32. You don’t get to judge monsters when you’ve seen how they’re made #2

My face drains of all color. “He used to what?” I turn completely to face him. The rage filling my chest is unmatched by anything I’ve felt before. But with that comes a deep ache. A sadness. I’ve felt many emotions toward Oliver, but never bone-deep sadness.

“You're done driving,” he says calmly. “I want to get wherever you were going in one piece. I’m not taking the chance of losing you because of your own reckless actions.”

He gets out. I watch him round the car and open my door. My legs are shaky as I head to the passenger side.

“How long did he do that to you?” I ask softly as he puts the car in drive.

“Until I left for college.”

A horrible realization dawns on me, and I feel like throwing up. I cover my mouth like that will help. “Oh God…the day I hit you.” That’s why his reaction was so cold, so detached. I hit a man whose father hit him, and maybe worse.

“I told you not to ever hit me again.” His jaw clenches. Not in anger, but almost as if he hates showing weakness.

A tear drips down my cheek and onto my clenched fists. “I’m sorry,” I whisper, reaching my hand out. I can’t help it; I need the contact. My fingers graze his cheek that I slapped all those weeks ago. “Those words are too small for how horrible I feel. I-I didn’t know.”

“I know, and it’s done.” He glances at me. “You hitting me that day was nothing like how he used to inflict pain. With you, it was because I was under your skin. He used to do it to hurt me. Punishment in all forms.”

His hand comes up, wiping my cheek, eyes still glancing at the deserted road. “Don’t cry for me. I only want to see your tears when I’m stuffing one of your holes with my cock.”

“Oliver…” I whisper.

He sets his hand on my thigh. “The night I asked you to hit me and didn’t, it made me see things differently for the first time. That you could be mad, hurt, angry, or anything you specifically were feeling in that moment, and not act on it. Not hurt me because of your emotions.”

“I told you I’d never hit you again.” My heart physically aches.

“It could have been worse. I’m glad they didn’t have more kids. No one should have to live through it.”

“Where was your mom?”

“She was just as much of a victim. We don’t have a close relationship.”

“Was?” I look over at him to see his jaw flex and his hand on the wheel tighten.

“My father’s dead.”

“Good,” I say without thinking, but mean it with everything in me.

Fuck that guy. If he weren’t already dead, I would do it myself, and I know deep in my soul it’s true. Thinking about a younger Oliver, hurt, pushed aside, and scared, grips my heart and won’t release.

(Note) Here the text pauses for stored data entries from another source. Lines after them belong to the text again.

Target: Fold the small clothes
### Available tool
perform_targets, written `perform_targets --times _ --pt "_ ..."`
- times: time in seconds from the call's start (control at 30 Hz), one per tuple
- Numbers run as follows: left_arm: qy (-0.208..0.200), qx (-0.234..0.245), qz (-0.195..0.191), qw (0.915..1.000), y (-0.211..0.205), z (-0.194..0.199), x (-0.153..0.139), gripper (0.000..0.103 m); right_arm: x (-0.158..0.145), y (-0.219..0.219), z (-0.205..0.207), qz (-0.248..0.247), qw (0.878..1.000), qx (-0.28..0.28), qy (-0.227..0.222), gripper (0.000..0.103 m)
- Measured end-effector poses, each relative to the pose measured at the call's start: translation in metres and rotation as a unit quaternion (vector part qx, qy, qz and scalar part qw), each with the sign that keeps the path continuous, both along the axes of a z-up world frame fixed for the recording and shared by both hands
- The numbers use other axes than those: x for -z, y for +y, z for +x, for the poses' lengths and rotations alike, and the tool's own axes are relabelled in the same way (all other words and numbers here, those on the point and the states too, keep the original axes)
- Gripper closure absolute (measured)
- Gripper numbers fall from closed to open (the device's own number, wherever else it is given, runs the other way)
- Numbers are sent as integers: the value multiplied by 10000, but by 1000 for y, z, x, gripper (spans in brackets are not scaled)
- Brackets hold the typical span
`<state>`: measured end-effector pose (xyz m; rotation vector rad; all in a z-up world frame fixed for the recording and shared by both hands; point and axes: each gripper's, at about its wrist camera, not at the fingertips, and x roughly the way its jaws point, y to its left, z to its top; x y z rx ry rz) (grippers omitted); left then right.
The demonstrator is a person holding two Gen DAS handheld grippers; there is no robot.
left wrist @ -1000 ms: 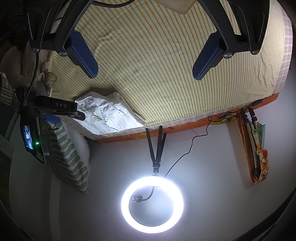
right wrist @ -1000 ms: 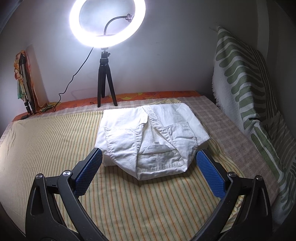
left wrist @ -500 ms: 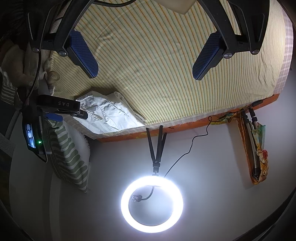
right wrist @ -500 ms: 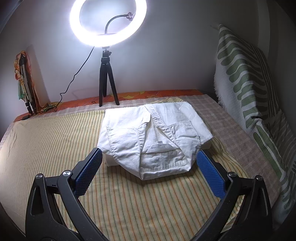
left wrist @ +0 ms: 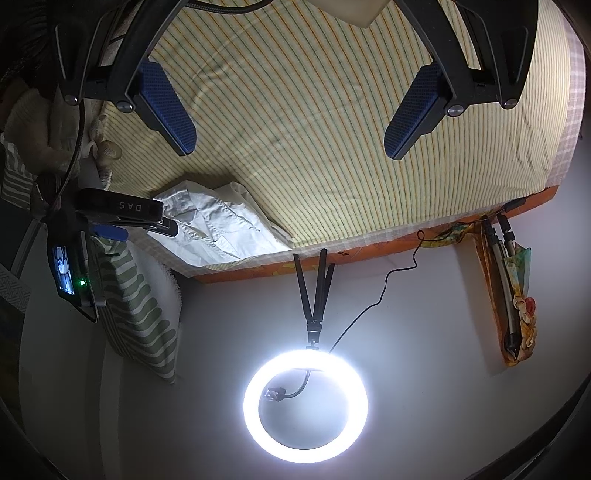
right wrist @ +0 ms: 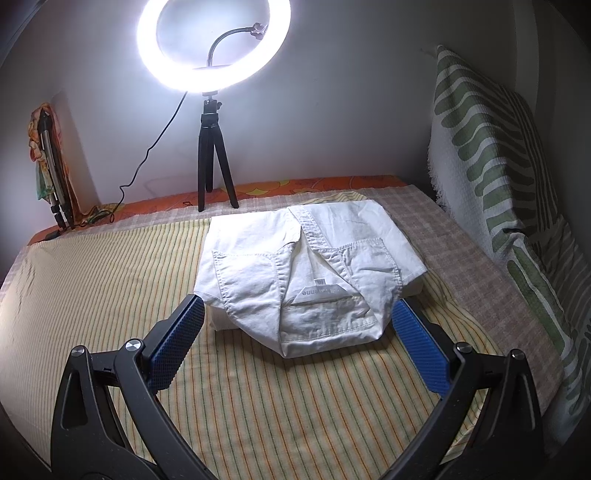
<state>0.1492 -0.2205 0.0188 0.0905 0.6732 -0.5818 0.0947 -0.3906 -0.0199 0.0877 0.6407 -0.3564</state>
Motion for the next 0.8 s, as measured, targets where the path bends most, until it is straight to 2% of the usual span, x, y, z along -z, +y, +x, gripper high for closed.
perform_targets --times 0.8 --pt "-17 78 22 10000 -7 1 2 0 3 -9 -2 94 9999 6 37 0"
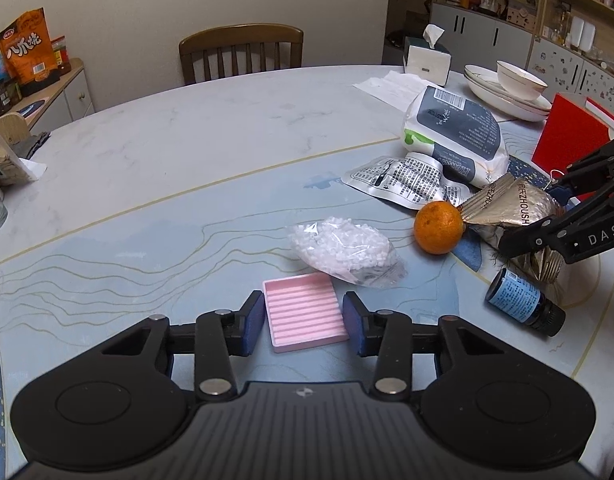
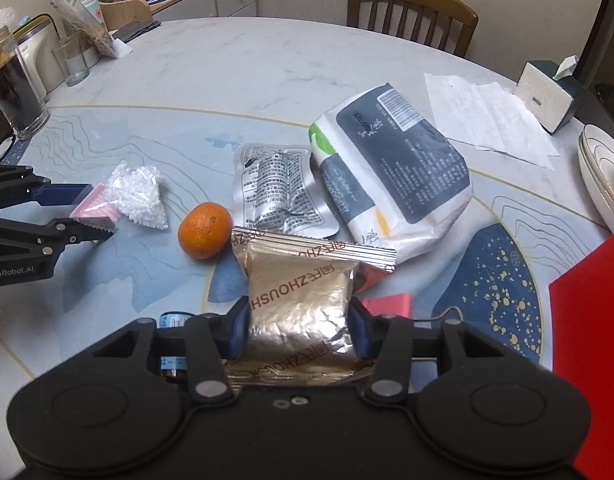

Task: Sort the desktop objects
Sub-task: 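Grasp the pink soap dish with the left tool while the right tool grasps the gold foil bag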

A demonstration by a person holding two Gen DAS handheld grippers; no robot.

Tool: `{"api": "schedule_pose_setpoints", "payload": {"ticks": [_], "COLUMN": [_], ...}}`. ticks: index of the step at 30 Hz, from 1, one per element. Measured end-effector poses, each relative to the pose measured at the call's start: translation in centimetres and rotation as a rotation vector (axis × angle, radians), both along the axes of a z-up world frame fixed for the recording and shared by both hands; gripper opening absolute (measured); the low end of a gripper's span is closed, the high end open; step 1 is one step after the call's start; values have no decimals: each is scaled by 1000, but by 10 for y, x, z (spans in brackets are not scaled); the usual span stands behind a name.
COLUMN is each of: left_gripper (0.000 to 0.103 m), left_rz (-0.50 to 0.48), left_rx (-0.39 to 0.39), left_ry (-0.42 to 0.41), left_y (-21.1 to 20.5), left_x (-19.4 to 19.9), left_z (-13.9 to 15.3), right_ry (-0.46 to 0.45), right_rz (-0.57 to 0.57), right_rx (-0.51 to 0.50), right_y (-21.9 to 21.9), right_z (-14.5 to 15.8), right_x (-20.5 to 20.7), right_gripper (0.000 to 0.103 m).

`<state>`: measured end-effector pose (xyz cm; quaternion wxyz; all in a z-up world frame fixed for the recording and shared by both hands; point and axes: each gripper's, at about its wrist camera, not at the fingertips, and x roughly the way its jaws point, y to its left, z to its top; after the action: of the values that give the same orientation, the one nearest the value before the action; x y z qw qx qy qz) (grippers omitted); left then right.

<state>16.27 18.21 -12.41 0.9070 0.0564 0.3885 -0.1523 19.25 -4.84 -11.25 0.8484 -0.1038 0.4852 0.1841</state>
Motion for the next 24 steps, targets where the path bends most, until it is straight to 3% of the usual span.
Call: {"api": "schedule_pose_setpoints", "payload": {"ticks": [24], "left_gripper": [41], "left_rz": [110], "left_rx": [-69], "left_ry": [5], "left_y": [0], "left_x": [-43], "left_z": [19], "right_ry": [-38], "right_rz": [-44], "right_rx": [95], "right_y": [-37], "right_z": [38], "right_x": [-34], "right_gripper": [46]}}
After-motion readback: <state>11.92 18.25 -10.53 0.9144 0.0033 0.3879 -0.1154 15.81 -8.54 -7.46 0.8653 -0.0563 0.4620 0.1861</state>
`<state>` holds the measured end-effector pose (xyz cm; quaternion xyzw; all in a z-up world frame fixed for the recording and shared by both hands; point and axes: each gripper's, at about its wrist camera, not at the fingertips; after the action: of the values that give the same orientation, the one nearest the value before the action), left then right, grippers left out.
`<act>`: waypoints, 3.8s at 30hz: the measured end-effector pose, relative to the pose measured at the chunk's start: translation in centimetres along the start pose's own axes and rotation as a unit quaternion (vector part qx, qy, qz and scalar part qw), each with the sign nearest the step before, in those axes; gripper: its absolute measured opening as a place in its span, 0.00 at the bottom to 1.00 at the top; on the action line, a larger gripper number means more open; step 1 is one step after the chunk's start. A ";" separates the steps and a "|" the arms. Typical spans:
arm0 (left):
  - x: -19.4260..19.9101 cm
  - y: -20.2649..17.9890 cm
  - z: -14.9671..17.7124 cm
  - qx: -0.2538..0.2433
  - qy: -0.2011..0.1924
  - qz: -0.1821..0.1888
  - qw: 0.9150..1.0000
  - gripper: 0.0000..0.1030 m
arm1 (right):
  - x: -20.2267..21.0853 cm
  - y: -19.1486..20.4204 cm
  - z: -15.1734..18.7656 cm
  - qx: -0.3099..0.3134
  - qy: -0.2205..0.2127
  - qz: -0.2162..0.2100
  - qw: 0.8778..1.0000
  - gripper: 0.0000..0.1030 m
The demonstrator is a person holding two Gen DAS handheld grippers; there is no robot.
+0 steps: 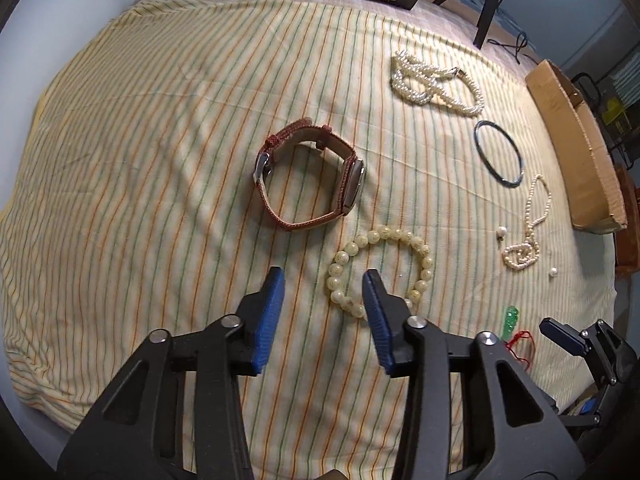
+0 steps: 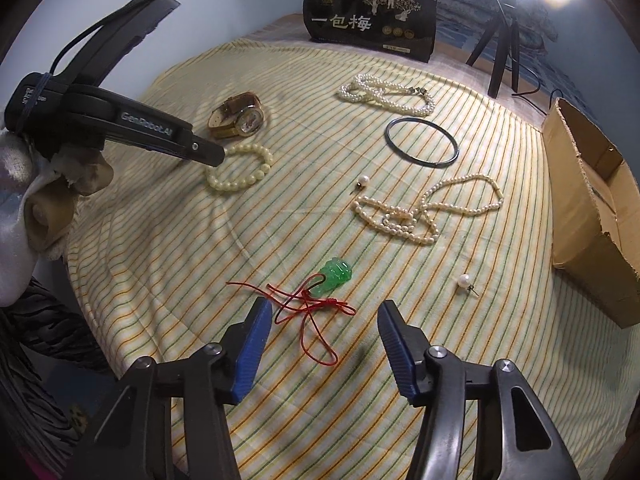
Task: Organize jewelry
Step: 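Close right gripper on green jade pendant while left gripper grasps cream bead bracelet, then lift and carry pendant in right gripper while left gripper carries bracelet to box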
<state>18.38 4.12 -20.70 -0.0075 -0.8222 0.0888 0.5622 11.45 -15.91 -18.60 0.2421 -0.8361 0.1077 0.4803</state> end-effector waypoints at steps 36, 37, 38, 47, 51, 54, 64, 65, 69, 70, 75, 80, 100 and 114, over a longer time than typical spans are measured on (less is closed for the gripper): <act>0.2 1.2 0.7 0.007 -0.009 -0.003 1.000 0.06 | -2.1 0.4 -0.7 0.016 0.008 -0.005 1.000 0.25; 0.3 1.3 0.9 0.006 -0.009 -0.003 1.000 0.06 | -2.2 0.4 -0.8 0.014 0.008 -0.004 1.000 0.27; 0.3 1.3 0.9 0.006 -0.009 -0.004 1.000 0.06 | -2.3 0.4 -0.8 0.014 0.008 -0.003 1.000 0.27; 1.0 1.0 0.7 0.003 -0.017 0.000 1.000 0.06 | -2.2 0.7 -1.7 0.011 0.001 -0.001 1.000 0.11; 2.4 0.8 0.4 0.008 -0.027 0.016 0.999 0.05 | -0.7 0.4 -2.2 0.001 -0.019 -0.001 1.000 0.11; 3.7 0.2 0.0 0.006 -0.041 0.027 0.999 0.05 | 0.6 -0.1 -2.7 -0.008 -0.036 0.002 0.999 0.11; 7.9 -2.5 -1.5 -0.001 -0.086 0.063 0.994 0.05 | 4.6 -3.1 -4.3 -0.043 -0.084 0.019 0.995 0.11; 8.3 -2.9 -1.7 -0.003 -0.091 0.067 0.994 0.05 | 5.1 -3.5 -4.5 -0.047 -0.090 0.021 0.995 0.11; 9.8 -4.3 -2.5 -0.009 -0.111 0.082 0.990 0.05 | 6.6 -5.0 -4.9 -0.060 -0.108 0.030 0.992 0.11; 10.2 -4.8 -2.7 -0.012 -0.115 0.086 0.990 0.05 | 6.9 -5.4 -5.0 -0.062 -0.111 0.033 0.991 0.11; 11.2 -7.0 -3.3 -0.024 -0.128 0.102 0.986 0.05 | 8.6 -7.4 -5.5 -0.079 -0.131 0.044 0.987 0.11; 12.3 -9.6 -3.7 -0.039 -0.143 0.121 0.982 0.05 | 10.7 -9.6 -5.9 -0.097 -0.159 0.061 0.981 0.11; 11.2 -22.2 -5.6 -0.085 -0.142 0.193 0.967 0.05 | 13.3 -20.9 -6.9 -0.152 -0.185 0.138 0.961 0.11; 6.3 -29.4 -6.0 -0.111 -0.112 0.216 0.964 0.05 | 11.4 -27.3 -4.2 -0.191 -0.153 0.161 0.956 0.12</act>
<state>24.19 -23.30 -8.19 -0.2370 -0.8637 0.1161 0.4295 23.69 -41.13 -8.10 0.0217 -0.9326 -0.0166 0.3598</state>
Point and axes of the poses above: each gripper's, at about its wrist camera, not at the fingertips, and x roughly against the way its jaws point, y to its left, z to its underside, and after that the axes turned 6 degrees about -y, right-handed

I see out of the corner of my eye him biting his lip. “Protective of me, are you?”

“Yes. Parents are supposed to protect their children, not hurt them.”

His smirk disappears. “Not all parents. You happen to have good ones.”

I don’t say anything, knowing that to be true. My parents are the best. I’m lucky. My siblings all feel that and so much more because they picked them. Is this why Oliver is the way he is? Because he wasn’t shown the love and support that he should have gotten from his parents, his own father?

“How did he die?”

“Shot during a home robbery.”

“Were you there? Were you hurt?” I scan the clothed body as if I can see through it. Even though I know every inch of his skin and know it’s unmarked.

“I was there, and no, I wasn’t hurt.”

I study the words he just spoke. “Was it really a robbery?” I ask hesitantly.

“Do you really want to know that?”

“I don’t want secrets between us.”

I watch for any reaction, the dash illuminating his handsome face. “Yes, he was shot.” Pause. “It wasn’t a robbery.”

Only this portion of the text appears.